* **What you should do**: Repeat exactly the lines from the line containing "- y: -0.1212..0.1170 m" through the last line of the records below, inclusive, and nothing else.

* **Data provided**:
▼▼▼

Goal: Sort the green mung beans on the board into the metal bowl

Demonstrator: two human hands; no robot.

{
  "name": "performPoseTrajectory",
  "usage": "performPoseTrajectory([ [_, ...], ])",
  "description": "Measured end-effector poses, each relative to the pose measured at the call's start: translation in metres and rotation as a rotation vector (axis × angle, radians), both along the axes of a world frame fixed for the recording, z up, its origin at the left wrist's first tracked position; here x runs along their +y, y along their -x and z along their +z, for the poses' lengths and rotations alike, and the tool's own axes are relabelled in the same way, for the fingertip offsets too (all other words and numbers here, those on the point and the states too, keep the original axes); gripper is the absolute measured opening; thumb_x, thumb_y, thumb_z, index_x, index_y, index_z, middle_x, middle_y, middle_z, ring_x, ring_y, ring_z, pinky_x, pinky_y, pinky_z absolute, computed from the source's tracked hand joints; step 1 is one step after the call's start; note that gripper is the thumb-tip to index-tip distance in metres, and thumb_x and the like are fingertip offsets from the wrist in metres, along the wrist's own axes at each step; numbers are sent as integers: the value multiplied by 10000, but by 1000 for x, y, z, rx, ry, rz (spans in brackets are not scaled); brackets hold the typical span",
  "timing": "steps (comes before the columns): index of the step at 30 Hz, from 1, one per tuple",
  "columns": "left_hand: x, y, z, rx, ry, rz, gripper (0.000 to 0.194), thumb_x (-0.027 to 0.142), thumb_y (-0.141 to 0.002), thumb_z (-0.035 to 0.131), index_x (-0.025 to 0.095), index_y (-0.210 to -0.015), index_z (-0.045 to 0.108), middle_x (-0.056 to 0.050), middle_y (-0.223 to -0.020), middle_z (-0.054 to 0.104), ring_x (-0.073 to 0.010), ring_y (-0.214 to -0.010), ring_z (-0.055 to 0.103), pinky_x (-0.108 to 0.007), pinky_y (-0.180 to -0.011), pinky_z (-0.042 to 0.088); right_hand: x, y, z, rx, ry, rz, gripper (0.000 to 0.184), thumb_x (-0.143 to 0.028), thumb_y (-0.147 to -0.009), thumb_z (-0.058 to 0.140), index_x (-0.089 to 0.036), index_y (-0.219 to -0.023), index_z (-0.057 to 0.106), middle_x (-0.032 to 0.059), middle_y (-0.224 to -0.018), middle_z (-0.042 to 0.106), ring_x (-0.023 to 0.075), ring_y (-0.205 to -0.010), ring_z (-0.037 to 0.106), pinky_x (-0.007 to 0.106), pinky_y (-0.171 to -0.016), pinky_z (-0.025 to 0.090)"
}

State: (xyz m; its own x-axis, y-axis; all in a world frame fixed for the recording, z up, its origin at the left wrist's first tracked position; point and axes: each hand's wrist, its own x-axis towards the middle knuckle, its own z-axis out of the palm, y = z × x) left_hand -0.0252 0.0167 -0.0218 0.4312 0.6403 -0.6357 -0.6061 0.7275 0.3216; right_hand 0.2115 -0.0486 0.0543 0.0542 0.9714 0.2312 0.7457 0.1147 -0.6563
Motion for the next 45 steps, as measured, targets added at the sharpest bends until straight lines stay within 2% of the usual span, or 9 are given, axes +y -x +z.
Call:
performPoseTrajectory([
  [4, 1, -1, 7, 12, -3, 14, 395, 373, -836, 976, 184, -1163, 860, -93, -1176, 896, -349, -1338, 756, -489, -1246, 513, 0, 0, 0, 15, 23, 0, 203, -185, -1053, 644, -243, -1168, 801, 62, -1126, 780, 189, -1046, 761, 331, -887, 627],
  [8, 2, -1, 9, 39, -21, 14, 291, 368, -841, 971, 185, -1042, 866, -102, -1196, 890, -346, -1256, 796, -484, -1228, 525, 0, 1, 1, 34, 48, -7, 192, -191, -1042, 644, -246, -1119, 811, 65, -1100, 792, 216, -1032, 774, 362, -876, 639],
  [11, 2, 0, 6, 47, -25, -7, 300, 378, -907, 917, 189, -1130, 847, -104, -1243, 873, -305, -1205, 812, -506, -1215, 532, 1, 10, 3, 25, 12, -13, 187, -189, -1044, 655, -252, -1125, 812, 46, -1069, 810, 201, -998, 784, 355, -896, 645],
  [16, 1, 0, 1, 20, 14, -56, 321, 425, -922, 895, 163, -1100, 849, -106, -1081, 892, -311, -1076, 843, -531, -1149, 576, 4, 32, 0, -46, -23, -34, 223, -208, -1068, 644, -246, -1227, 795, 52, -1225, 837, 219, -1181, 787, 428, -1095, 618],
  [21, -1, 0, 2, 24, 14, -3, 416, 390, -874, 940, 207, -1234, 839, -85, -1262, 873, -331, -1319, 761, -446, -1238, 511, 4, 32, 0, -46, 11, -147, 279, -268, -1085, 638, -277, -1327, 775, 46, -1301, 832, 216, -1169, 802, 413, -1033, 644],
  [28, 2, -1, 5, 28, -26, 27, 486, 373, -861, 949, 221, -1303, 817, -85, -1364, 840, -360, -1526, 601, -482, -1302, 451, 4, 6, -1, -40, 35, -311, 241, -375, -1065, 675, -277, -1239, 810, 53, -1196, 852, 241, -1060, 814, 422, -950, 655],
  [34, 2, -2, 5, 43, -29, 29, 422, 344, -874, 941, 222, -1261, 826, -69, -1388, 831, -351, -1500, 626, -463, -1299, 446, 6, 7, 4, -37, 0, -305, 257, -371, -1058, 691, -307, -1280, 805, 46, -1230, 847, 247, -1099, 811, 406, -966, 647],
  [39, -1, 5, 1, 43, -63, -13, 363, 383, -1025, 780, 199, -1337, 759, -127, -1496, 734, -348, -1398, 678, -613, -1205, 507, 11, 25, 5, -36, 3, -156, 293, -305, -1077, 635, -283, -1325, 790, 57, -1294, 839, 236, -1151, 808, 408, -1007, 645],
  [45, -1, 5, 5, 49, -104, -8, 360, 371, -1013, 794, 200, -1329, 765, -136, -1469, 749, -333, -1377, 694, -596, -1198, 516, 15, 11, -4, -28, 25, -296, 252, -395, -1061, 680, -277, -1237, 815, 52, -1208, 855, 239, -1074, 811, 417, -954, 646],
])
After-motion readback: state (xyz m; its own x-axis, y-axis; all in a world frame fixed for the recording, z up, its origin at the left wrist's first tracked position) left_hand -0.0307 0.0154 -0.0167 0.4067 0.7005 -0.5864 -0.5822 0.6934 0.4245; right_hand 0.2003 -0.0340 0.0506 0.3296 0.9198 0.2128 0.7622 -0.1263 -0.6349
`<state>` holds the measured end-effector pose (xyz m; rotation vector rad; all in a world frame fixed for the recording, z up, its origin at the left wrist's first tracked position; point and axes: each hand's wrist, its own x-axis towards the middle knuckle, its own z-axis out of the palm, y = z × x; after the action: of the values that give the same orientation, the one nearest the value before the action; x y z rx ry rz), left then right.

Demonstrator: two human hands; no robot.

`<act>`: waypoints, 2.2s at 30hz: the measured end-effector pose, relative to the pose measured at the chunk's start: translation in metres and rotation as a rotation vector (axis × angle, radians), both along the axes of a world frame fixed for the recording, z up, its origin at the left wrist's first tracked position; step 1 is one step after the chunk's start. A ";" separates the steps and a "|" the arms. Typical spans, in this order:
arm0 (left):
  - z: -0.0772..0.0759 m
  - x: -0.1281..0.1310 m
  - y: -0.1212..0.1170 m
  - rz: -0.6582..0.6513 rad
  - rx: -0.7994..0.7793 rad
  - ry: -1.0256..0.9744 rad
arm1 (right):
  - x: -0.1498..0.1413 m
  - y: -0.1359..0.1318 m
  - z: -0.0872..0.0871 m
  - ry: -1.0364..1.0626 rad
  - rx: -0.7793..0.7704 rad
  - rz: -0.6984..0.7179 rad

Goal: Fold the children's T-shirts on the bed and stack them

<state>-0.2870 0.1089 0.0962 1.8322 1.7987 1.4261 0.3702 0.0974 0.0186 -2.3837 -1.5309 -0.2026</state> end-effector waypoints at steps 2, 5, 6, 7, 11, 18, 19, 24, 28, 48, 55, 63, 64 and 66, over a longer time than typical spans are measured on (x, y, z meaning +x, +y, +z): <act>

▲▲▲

* **Reply**:
  - y: -0.1212..0.1170 m
  - rz: -0.6582..0.6513 rad
  - rx: -0.7994..0.7793 rad
  - ry: -1.0256..0.9744 rad
arm1 (right):
  - x: -0.1498..0.1413 m
  - y: -0.1359..0.1318 m
  - z: -0.0872..0.0871 m
  - ry: -1.0364..1.0626 rad
  - rx: -0.7793..0.7704 rad
  - rz: -0.6984..0.7179 rad

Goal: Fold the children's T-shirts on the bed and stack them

<state>-0.2870 0.1089 0.0962 1.8322 1.7987 1.4261 0.3702 0.0974 0.0186 -2.3837 -1.5309 -0.2026</state> end-effector waypoints at steps 2, 5, 6, 7, 11, 18, 19, 24, 28, 48, 55, 63, 64 and 66, over a longer time than typical spans are measured on (x, y, z meaning +x, +y, +z): <act>

Work on this exercise is now complete.